Credit: Danielle Centoni

“The mushrooms really add a lot of savory umami flavor,” he says. He also makes sure to cook the patties on a super-hot surface and weights them with a press so that they get evenly seared. “You really want that crispy seared texture.”

The Impossible Burger and its cohorts, like Beyond Meat, aren’t as healthful as, say, a veggie burger made with grains and minced vegetables — because they’re mostly soy with a hefty helping coconut oil. One 4-ounce patty contains 240 calories, 14 grams of fat, and 370 milligrams of sodium. But that’s not really their reason for being; they’re meant to be healthier for the environment.

According to researchers, forgoing beef just once a week for a year is the equivalent of not burning 38 gallons of gas. “If everyone replaced just one burger with this, imagine the offset for the environment,” says Jarrell.

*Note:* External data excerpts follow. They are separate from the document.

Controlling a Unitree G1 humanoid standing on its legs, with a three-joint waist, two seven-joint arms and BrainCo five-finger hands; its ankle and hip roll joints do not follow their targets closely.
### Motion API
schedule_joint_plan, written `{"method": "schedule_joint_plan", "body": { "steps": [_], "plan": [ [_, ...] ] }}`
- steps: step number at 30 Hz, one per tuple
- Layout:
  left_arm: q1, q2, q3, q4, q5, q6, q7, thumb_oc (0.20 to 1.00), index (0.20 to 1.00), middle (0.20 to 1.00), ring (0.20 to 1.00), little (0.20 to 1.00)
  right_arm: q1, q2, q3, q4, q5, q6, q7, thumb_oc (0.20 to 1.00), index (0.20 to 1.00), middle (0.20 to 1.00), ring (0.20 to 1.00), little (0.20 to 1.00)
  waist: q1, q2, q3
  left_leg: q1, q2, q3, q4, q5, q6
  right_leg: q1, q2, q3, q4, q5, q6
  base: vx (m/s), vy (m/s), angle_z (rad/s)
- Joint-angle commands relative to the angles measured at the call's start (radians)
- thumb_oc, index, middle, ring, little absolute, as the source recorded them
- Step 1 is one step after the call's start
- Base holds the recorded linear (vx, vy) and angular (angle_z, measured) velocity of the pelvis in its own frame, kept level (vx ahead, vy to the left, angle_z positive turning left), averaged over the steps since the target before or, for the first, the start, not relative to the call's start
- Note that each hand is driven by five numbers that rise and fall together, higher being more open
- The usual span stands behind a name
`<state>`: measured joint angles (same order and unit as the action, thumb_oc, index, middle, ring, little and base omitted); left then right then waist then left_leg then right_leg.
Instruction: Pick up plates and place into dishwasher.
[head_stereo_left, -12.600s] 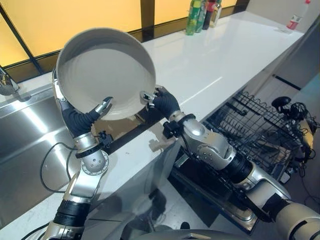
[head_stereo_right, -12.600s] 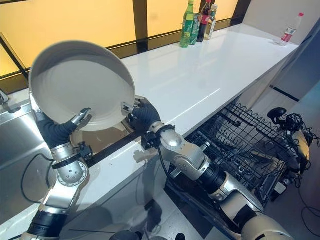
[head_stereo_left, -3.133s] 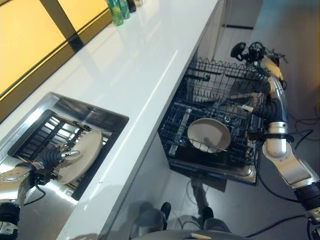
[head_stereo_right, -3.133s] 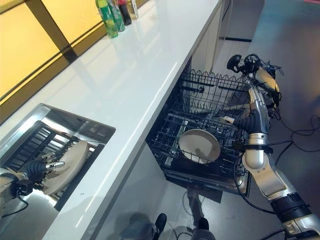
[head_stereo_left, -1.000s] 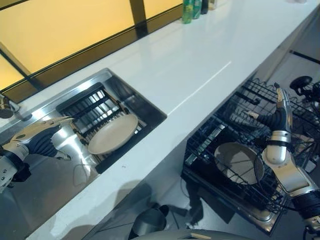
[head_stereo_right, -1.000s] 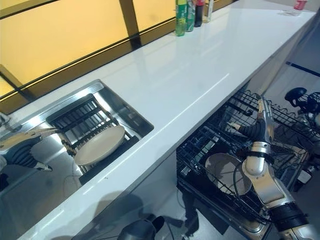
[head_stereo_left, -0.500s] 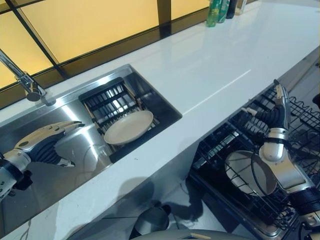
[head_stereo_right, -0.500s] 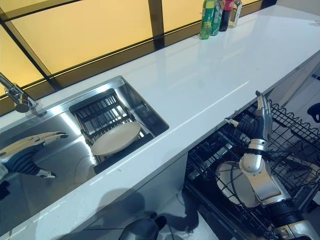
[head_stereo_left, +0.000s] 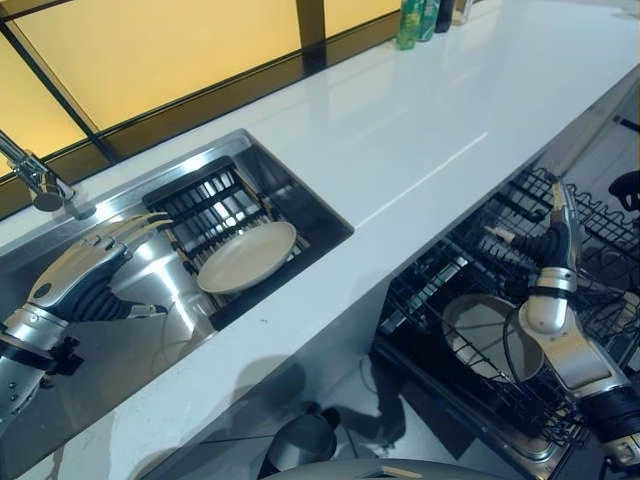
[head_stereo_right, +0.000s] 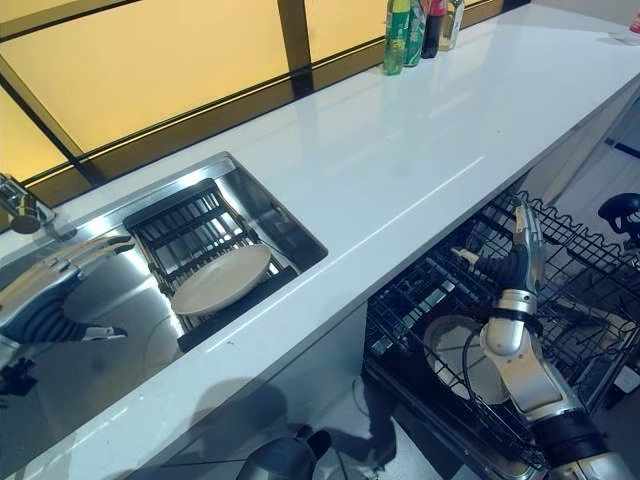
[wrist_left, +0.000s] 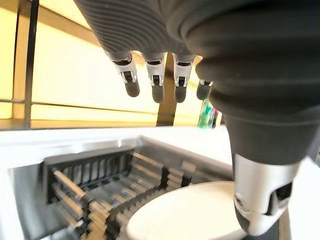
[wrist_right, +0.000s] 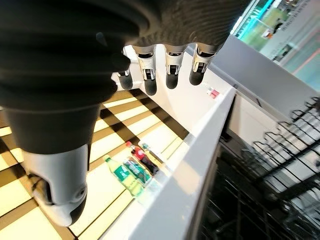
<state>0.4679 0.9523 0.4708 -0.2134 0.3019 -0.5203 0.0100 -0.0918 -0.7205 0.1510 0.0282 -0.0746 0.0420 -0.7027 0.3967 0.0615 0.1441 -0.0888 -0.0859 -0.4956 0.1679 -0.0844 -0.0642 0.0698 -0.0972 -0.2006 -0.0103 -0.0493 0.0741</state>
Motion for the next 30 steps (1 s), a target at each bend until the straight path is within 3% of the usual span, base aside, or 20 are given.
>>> {"method": "schedule_joint_plan", "body": {
  "steps": [1, 6, 12, 21, 30],
  "plan": [
    [0.032, 0.028, -0.027, 0.014, 0.036, -0.045, 0.102, 1.0, 1.0, 1.0, 1.0, 1.0, -0.027, -0.044, -0.03, -0.033, -0.052, -0.034, -0.041, 1.0, 1.0, 1.0, 1.0, 1.0, -0.017, 0.004, -0.04, -0.062, 0.027, -0.038, -0.131, 0.131, -0.024, -0.062, 0.002, 0.032, 0.172, -0.118, 0.009, 0.0, 0.0, 0.0],
    [-0.003, 0.038, -0.099, 0.014, 0.095, -0.031, 0.146, 1.0, 1.0, 1.0, 1.0, 1.0, -0.034, -0.053, -0.023, -0.039, -0.056, -0.034, -0.044, 1.0, 1.0, 1.0, 1.0, 1.0, -0.033, 0.006, -0.012, -0.082, 0.027, -0.029, -0.114, 0.129, -0.021, -0.086, 0.001, 0.049, 0.18, -0.11, 0.011, -0.02, 0.033, 0.0],
    [-0.023, 0.075, -0.166, -0.027, 0.109, -0.022, 0.126, 1.0, 1.0, 1.0, 1.0, 1.0, -0.035, -0.078, -0.031, -0.04, -0.043, -0.045, -0.032, 1.0, 1.0, 1.0, 1.0, 1.0, -0.047, 0.002, 0.012, -0.102, 0.025, -0.01, -0.096, 0.124, -0.015, -0.103, -0.003, 0.057, 0.182, -0.102, 0.015, 0.0, 0.044, -0.06],
    [-0.066, 0.106, -0.223, -0.032, 0.123, 0.013, 0.189, 1.0, 1.0, 1.0, 1.0, 1.0, -0.054, -0.091, -0.026, -0.048, -0.036, -0.044, -0.034, 1.0, 1.0, 1.0, 1.0, 1.0, -0.058, -0.008, 0.055, -0.133, 0.018, 0.019, -0.081, 0.124, -0.006, -0.143, -0.008, 0.06, 0.191, -0.087, 0.018, -0.03, 0.024, -0.01],
    [-0.103, 0.164, -0.225, 0.011, 0.302, 0.095, 0.408, 1.0, 1.0, 1.0, 1.0, 1.0, -0.088, -0.098, -0.008, -0.048, -0.031, -0.044, -0.052, 1.0, 1.0, 1.0, 1.0, 1.0, -0.07, -0.025, 0.106, -0.174, 0.01, 0.048, -0.068, 0.126, 0.004, -0.194, -0.004, 0.073, 0.201, -0.07, 0.019, -0.05, 0.007, 0.0]
  ]
}}
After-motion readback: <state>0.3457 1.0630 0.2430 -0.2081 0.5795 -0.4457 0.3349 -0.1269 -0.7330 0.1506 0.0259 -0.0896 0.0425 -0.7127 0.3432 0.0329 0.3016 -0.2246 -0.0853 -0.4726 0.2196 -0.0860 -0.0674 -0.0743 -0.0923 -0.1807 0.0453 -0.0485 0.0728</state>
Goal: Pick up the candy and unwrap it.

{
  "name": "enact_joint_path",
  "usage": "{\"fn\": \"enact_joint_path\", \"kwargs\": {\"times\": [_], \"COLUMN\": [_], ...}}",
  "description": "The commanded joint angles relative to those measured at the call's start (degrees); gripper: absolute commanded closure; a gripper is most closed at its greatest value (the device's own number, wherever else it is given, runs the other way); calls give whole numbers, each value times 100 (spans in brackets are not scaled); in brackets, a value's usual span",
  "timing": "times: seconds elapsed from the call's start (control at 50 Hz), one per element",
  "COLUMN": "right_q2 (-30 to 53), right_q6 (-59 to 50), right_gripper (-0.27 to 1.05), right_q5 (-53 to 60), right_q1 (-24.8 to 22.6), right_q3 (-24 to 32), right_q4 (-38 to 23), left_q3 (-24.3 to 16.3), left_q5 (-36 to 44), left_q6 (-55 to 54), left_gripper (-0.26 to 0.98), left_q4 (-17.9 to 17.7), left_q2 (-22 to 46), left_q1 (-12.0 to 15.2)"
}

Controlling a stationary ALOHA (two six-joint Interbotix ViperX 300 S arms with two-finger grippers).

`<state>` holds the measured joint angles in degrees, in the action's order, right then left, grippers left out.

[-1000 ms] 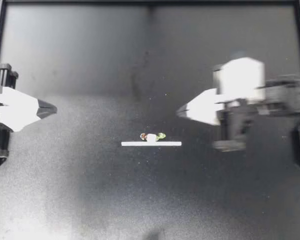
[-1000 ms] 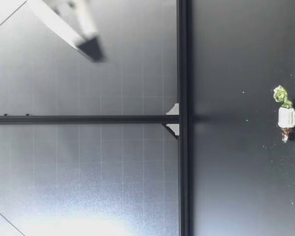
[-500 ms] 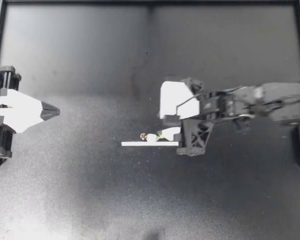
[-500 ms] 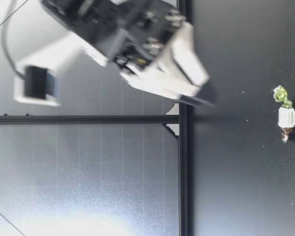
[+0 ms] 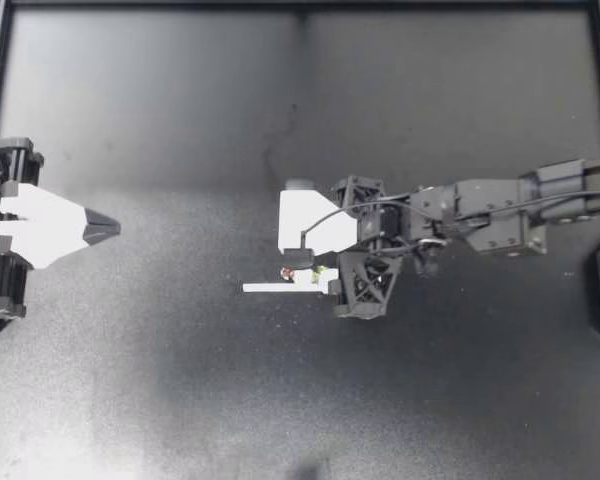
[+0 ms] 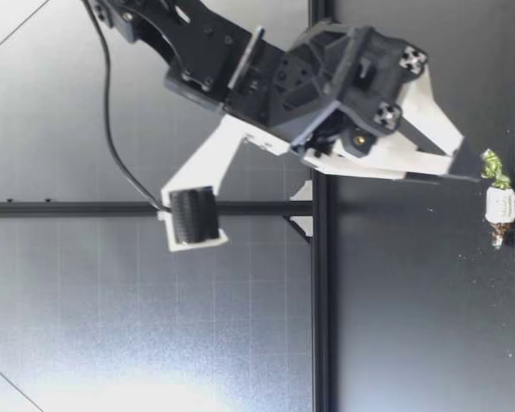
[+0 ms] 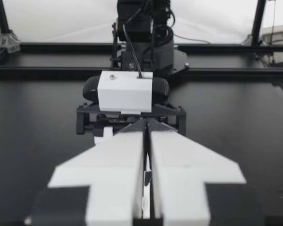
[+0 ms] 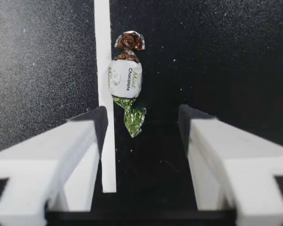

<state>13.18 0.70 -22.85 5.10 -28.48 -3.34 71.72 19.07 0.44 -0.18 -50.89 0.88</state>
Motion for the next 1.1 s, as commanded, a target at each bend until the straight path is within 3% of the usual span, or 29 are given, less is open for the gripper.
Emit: {"fn": "enact_joint_path", "kwargs": {"times": [0.0,0.44,0.6,0.9,1.08], "right_q2": [-44,237,299,255,-88], "right_q6": [0,-9,-9,9,-26], "right_gripper": [21,25,42,95,99], "right_q5": [-9,-79,-141,-519,-536], "right_q1": [26,26,26,26,26], "right_q3": [114,132,185,290,325], "right_q4": [0,9,9,9,26], "left_q3": [-53,-26,-26,-26,-18], "left_q5": [53,53,53,-9,-141], "left_q6": [0,0,0,-9,9], "left_gripper": [85,85,85,85,85], "left_q4": [-9,-9,-9,-9,-9], "left_q2": [26,26,26,35,255], "left_q1": [9,9,9,9,18]}}
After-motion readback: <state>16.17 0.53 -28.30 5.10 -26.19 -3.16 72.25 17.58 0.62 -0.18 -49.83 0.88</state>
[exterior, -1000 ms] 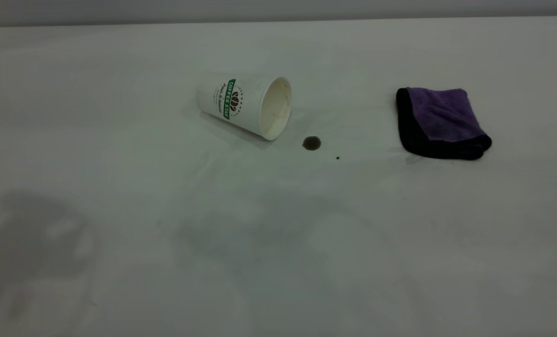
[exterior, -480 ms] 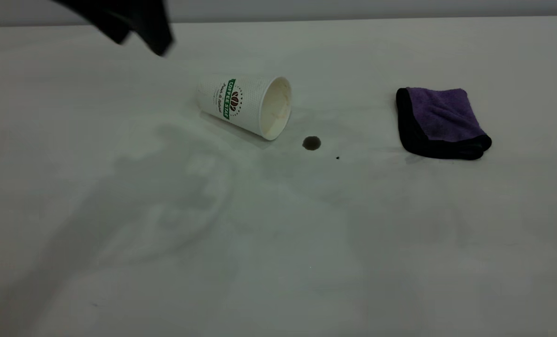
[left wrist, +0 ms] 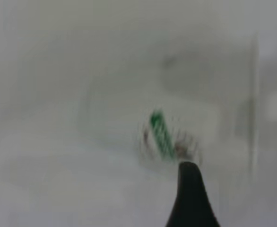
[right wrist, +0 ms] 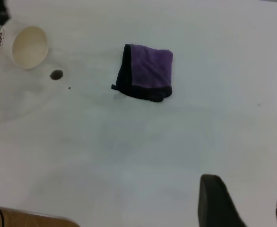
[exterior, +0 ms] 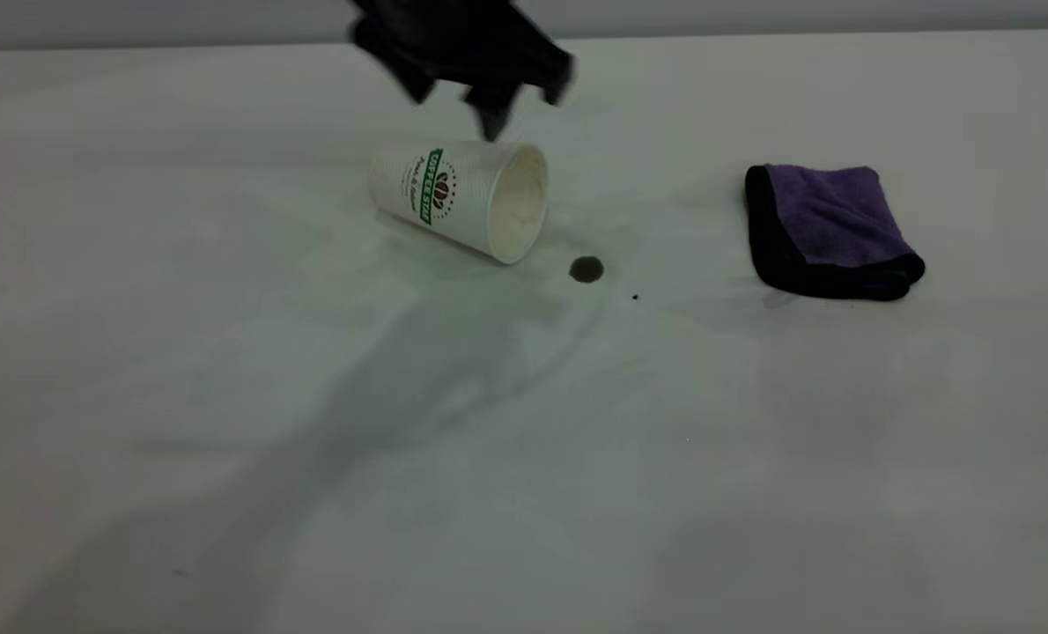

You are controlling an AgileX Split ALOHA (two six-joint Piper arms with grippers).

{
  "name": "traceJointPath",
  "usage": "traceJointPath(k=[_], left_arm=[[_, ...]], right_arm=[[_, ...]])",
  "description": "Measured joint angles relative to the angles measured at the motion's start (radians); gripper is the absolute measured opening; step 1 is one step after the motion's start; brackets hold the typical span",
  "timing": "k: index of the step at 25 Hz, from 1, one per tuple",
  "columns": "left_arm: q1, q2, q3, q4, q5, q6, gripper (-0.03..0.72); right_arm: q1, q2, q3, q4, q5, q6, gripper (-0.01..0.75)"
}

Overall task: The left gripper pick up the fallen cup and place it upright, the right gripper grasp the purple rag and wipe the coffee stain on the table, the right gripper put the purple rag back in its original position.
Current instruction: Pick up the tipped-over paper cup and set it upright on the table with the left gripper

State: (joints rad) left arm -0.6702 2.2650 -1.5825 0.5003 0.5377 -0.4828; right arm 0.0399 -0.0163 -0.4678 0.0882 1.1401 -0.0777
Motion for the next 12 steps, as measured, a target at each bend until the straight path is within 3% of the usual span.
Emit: traceJointPath(k=[5,12], left_arm=[[-0.044,0.083,-0.071,0.185,0.027,-0.202,0.587],[-0.05,0.14,-0.074,0.249,0.009,-0.311,0.587]], right_arm=[[0.0,0.0,0.0,0.0,0.0,0.0,0.347],[0.0,0.0,0.0,0.0,0.0,0.0,0.346]])
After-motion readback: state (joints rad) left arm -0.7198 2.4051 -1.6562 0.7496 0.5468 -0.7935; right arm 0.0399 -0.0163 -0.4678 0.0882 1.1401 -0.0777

Right now you can only get an Impossible Burger at a restaurant, but later this year Impossible Foods says it’ll finally launch its products in select grocery stores, joining Beyond Meat in giving home cooks a realistic ground beef alternative. And when it does, Schafer offers the following advice:

“Don’t be afraid to experiment. Make it as taco meat, make it as burgers, make it as meatballs. Try encasing it and smoking it. Don’t be afraid to use it in things you’d put ground beef in.”

Have you tried the Impossible Burger? What’d you think?